%%

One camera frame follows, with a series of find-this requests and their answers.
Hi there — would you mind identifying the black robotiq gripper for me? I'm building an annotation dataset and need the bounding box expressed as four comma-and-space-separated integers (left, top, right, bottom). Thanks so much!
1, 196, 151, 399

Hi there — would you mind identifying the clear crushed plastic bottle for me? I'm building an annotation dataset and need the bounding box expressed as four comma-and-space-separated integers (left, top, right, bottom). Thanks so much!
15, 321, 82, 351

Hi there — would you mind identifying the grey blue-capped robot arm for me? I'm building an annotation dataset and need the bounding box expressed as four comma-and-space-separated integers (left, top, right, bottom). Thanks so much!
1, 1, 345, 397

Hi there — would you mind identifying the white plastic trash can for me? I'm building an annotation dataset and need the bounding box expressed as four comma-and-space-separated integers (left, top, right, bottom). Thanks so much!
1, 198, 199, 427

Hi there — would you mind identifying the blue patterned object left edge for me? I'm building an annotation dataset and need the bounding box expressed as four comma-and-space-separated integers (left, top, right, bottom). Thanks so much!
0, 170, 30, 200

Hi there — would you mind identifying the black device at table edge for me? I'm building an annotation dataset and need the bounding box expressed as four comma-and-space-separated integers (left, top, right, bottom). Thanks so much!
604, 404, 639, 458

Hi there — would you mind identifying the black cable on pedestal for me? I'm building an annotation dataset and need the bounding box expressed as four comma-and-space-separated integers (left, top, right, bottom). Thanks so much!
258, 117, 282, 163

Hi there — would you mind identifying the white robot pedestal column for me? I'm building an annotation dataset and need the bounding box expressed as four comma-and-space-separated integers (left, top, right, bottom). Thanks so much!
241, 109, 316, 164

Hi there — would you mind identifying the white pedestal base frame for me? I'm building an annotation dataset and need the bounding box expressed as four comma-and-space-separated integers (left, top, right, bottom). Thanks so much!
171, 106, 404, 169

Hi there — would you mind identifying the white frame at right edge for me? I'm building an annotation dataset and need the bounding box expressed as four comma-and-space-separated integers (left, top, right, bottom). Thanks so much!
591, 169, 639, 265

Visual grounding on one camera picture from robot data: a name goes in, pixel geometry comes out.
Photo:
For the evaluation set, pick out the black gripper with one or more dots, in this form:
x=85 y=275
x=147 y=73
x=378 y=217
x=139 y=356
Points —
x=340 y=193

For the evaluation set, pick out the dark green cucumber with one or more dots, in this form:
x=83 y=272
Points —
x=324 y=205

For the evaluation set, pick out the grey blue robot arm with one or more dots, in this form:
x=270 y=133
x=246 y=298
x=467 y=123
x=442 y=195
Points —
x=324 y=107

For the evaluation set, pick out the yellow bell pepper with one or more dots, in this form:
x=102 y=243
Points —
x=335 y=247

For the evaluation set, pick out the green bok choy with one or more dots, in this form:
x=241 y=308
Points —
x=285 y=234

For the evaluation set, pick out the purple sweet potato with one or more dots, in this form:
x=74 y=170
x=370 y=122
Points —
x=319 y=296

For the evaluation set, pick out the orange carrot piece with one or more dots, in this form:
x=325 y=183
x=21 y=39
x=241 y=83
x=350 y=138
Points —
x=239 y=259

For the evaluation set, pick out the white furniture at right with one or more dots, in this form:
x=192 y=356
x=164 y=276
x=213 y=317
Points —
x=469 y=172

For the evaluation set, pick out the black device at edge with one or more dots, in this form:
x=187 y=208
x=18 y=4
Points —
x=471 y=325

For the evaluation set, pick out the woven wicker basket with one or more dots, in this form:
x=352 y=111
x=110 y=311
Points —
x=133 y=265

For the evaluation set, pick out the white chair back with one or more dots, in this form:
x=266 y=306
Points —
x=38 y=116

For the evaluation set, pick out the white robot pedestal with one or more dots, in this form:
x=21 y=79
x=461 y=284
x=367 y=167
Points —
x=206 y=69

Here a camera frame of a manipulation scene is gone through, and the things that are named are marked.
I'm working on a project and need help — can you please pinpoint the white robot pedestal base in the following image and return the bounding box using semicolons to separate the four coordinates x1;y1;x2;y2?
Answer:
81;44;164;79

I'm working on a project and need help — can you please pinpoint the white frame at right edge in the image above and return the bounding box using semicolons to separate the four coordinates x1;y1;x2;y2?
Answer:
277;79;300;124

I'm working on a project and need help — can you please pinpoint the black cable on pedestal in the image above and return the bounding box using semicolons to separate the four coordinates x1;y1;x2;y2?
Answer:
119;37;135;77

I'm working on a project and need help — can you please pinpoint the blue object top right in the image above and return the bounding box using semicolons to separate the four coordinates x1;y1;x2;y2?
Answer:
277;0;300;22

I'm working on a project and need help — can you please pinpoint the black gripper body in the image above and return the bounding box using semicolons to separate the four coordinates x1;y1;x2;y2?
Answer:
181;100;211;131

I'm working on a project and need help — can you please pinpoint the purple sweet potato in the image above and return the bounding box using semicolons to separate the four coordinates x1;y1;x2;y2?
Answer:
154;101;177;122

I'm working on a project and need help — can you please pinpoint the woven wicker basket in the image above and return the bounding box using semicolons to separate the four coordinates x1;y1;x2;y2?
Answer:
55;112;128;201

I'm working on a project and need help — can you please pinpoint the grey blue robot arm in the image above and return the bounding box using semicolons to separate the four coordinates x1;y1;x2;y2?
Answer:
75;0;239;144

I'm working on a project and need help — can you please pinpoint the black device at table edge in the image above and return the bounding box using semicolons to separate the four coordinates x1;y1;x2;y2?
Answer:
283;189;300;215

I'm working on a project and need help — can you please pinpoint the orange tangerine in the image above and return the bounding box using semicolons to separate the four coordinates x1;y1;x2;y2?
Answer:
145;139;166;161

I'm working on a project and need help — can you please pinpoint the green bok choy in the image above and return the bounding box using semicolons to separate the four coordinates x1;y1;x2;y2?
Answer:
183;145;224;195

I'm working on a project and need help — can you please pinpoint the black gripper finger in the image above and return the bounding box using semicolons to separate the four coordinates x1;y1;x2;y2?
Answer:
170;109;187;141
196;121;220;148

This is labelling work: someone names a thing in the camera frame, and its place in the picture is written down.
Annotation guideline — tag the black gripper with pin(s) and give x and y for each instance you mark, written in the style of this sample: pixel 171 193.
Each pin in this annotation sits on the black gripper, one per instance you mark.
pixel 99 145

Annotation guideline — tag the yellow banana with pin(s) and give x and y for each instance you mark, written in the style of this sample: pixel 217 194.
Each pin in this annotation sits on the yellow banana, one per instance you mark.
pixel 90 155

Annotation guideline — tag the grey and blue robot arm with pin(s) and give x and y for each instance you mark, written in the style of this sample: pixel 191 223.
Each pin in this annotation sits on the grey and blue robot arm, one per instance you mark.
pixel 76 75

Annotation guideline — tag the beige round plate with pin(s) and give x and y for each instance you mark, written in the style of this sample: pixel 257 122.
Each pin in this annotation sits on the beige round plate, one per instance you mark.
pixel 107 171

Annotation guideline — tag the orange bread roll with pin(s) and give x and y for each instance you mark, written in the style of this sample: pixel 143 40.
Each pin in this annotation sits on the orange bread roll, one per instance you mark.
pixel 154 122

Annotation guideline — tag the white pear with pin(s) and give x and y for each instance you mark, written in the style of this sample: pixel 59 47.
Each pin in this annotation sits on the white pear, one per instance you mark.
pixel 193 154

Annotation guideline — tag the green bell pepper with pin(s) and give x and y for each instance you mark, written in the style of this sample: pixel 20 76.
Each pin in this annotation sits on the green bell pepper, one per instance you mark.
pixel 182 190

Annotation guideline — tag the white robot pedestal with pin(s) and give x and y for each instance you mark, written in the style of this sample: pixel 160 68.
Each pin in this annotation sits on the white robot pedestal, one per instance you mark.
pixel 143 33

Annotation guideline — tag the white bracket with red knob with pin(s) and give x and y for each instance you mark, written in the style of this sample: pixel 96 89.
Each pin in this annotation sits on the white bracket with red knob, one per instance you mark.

%%

### Instructions for the task
Give the entries again, every one of them exactly.

### Written response
One camera frame follows, with a series of find-this requests and their answers.
Hi there — would you mind identifying the black robotiq gripper for me? I'm building an annotation dataset and need the bounding box expressed as four comma-and-space-separated integers (left, top, right, bottom). Thanks so much!
1, 196, 151, 399

Hi there — would you mind identifying the clear crushed plastic bottle for me? I'm building an annotation dataset and need the bounding box expressed as four comma-and-space-separated integers (left, top, right, bottom). Thanks so much!
15, 321, 82, 351

Hi there — would you mind identifying the grey blue-capped robot arm for me? I'm building an annotation dataset and need the bounding box expressed as four comma-and-space-separated integers (left, top, right, bottom). Thanks so much!
1, 1, 345, 397

Hi there — would you mind identifying the white plastic trash can for me? I'm building an annotation dataset and need the bounding box expressed as four comma-and-space-separated integers (left, top, right, bottom). Thanks so much!
1, 198, 199, 427

Hi there — would you mind identifying the blue patterned object left edge for me? I'm building an annotation dataset and need the bounding box expressed as four comma-and-space-separated integers (left, top, right, bottom). Thanks so much!
0, 170, 30, 200

Hi there — would you mind identifying the black device at table edge for me? I'm building an annotation dataset and need the bounding box expressed as four comma-and-space-separated integers (left, top, right, bottom). Thanks so much!
604, 404, 639, 458

Hi there — would you mind identifying the black cable on pedestal for me? I'm building an annotation dataset and need the bounding box expressed as four comma-and-space-separated integers (left, top, right, bottom). Thanks so much!
258, 117, 282, 163

Hi there — would you mind identifying the white robot pedestal column for me? I'm building an annotation dataset and need the bounding box expressed as four comma-and-space-separated integers (left, top, right, bottom). Thanks so much!
241, 109, 316, 164

Hi there — would you mind identifying the white pedestal base frame for me? I'm building an annotation dataset and need the bounding box expressed as four comma-and-space-separated integers (left, top, right, bottom). Thanks so much!
171, 106, 404, 169

Hi there — would you mind identifying the white frame at right edge for me? I'm building an annotation dataset and need the bounding box expressed as four comma-and-space-separated integers (left, top, right, bottom). Thanks so much!
591, 169, 639, 265

Visual grounding on one camera picture from robot data: a name goes in, pixel geometry comes out.
Photo:
For the evaluation set, pick out the black gripper with one or more dots, in this form:
x=85 y=275
x=147 y=73
x=378 y=217
x=139 y=356
Points —
x=340 y=193

For the evaluation set, pick out the dark green cucumber with one or more dots, in this form:
x=83 y=272
Points —
x=324 y=205

For the evaluation set, pick out the grey blue robot arm with one or more dots, in this form:
x=270 y=133
x=246 y=298
x=467 y=123
x=442 y=195
Points —
x=324 y=107

For the evaluation set, pick out the yellow bell pepper with one or more dots, in this form:
x=102 y=243
Points —
x=335 y=247

For the evaluation set, pick out the green bok choy with one or more dots, in this form:
x=241 y=308
Points —
x=285 y=234

For the evaluation set, pick out the purple sweet potato with one or more dots, in this form:
x=74 y=170
x=370 y=122
Points —
x=319 y=296

For the evaluation set, pick out the orange carrot piece with one or more dots, in this form:
x=325 y=183
x=21 y=39
x=241 y=83
x=350 y=138
Points —
x=239 y=259

For the evaluation set, pick out the white furniture at right with one or more dots, in this form:
x=192 y=356
x=164 y=276
x=213 y=317
Points —
x=469 y=172

For the evaluation set, pick out the black device at edge with one or more dots, in this form:
x=187 y=208
x=18 y=4
Points —
x=471 y=325

For the evaluation set, pick out the woven wicker basket with one or more dots, in this form:
x=352 y=111
x=110 y=311
Points —
x=133 y=265

For the evaluation set, pick out the white chair back with one or more dots, in this form:
x=266 y=306
Points —
x=38 y=116

For the evaluation set, pick out the white robot pedestal with one or more dots, in this form:
x=21 y=79
x=461 y=284
x=367 y=167
Points —
x=206 y=69

Here a camera frame of a manipulation scene is gone through, and the things that are named are marked.
I'm working on a project and need help — can you please pinpoint the white robot pedestal base in the following image and return the bounding box using semicolons to separate the four coordinates x1;y1;x2;y2?
Answer:
81;44;164;79

I'm working on a project and need help — can you please pinpoint the white frame at right edge in the image above and return the bounding box using semicolons to separate the four coordinates x1;y1;x2;y2?
Answer:
277;79;300;124

I'm working on a project and need help — can you please pinpoint the black cable on pedestal in the image above and return the bounding box using semicolons to separate the four coordinates x1;y1;x2;y2?
Answer:
119;37;135;77

I'm working on a project and need help — can you please pinpoint the blue object top right in the image above and return the bounding box using semicolons to separate the four coordinates x1;y1;x2;y2?
Answer:
277;0;300;22

I'm working on a project and need help — can you please pinpoint the black gripper body in the image above and return the bounding box using semicolons to separate the four coordinates x1;y1;x2;y2?
Answer:
181;100;211;131

I'm working on a project and need help — can you please pinpoint the purple sweet potato in the image above and return the bounding box using semicolons to separate the four coordinates x1;y1;x2;y2?
Answer:
154;101;177;122

I'm working on a project and need help — can you please pinpoint the woven wicker basket in the image above and return the bounding box using semicolons to separate the four coordinates x1;y1;x2;y2?
Answer:
55;112;128;201

I'm working on a project and need help — can you please pinpoint the grey blue robot arm in the image above and return the bounding box using semicolons to separate the four coordinates x1;y1;x2;y2?
Answer:
75;0;239;144

I'm working on a project and need help — can you please pinpoint the black device at table edge in the image above and return the bounding box using semicolons to separate the four coordinates x1;y1;x2;y2?
Answer:
283;189;300;215

I'm working on a project and need help — can you please pinpoint the orange tangerine in the image above and return the bounding box using semicolons to separate the four coordinates x1;y1;x2;y2?
Answer:
145;139;166;161

I'm working on a project and need help — can you please pinpoint the green bok choy in the image above and return the bounding box using semicolons to separate the four coordinates x1;y1;x2;y2?
Answer:
183;145;224;195

I'm working on a project and need help — can you please pinpoint the black gripper finger in the image above and return the bounding box using semicolons to separate the four coordinates x1;y1;x2;y2?
Answer:
170;109;187;141
196;121;220;148

This is labelling work: someone names a thing in the camera frame, and its place in the picture is written down.
Annotation guideline — tag the black gripper with pin(s) and give x and y for each instance you mark, written in the style of this sample: pixel 171 193.
Each pin in this annotation sits on the black gripper, one per instance you mark.
pixel 99 145

Annotation guideline — tag the yellow banana with pin(s) and give x and y for each instance you mark, written in the style of this sample: pixel 217 194.
Each pin in this annotation sits on the yellow banana, one per instance you mark.
pixel 90 155

Annotation guideline — tag the grey and blue robot arm with pin(s) and give x and y for each instance you mark, written in the style of this sample: pixel 191 223.
Each pin in this annotation sits on the grey and blue robot arm, one per instance you mark.
pixel 76 75

Annotation guideline — tag the beige round plate with pin(s) and give x and y for each instance you mark, written in the style of this sample: pixel 257 122.
Each pin in this annotation sits on the beige round plate, one per instance you mark.
pixel 107 171

Annotation guideline — tag the orange bread roll with pin(s) and give x and y for each instance you mark, written in the style of this sample: pixel 143 40.
Each pin in this annotation sits on the orange bread roll, one per instance you mark.
pixel 154 122

Annotation guideline — tag the white pear with pin(s) and give x and y for each instance you mark, written in the style of this sample: pixel 59 47.
Each pin in this annotation sits on the white pear, one per instance you mark.
pixel 193 154

Annotation guideline — tag the green bell pepper with pin(s) and give x and y for each instance you mark, written in the style of this sample: pixel 20 76.
Each pin in this annotation sits on the green bell pepper, one per instance you mark.
pixel 182 190

Annotation guideline — tag the white robot pedestal with pin(s) and give x and y for each instance you mark, written in the style of this sample: pixel 160 68.
Each pin in this annotation sits on the white robot pedestal, one per instance you mark.
pixel 143 33

Annotation guideline — tag the white bracket with red knob with pin(s) and give x and y for each instance you mark, written in the style of this sample: pixel 96 89.
Each pin in this annotation sits on the white bracket with red knob, one per instance you mark.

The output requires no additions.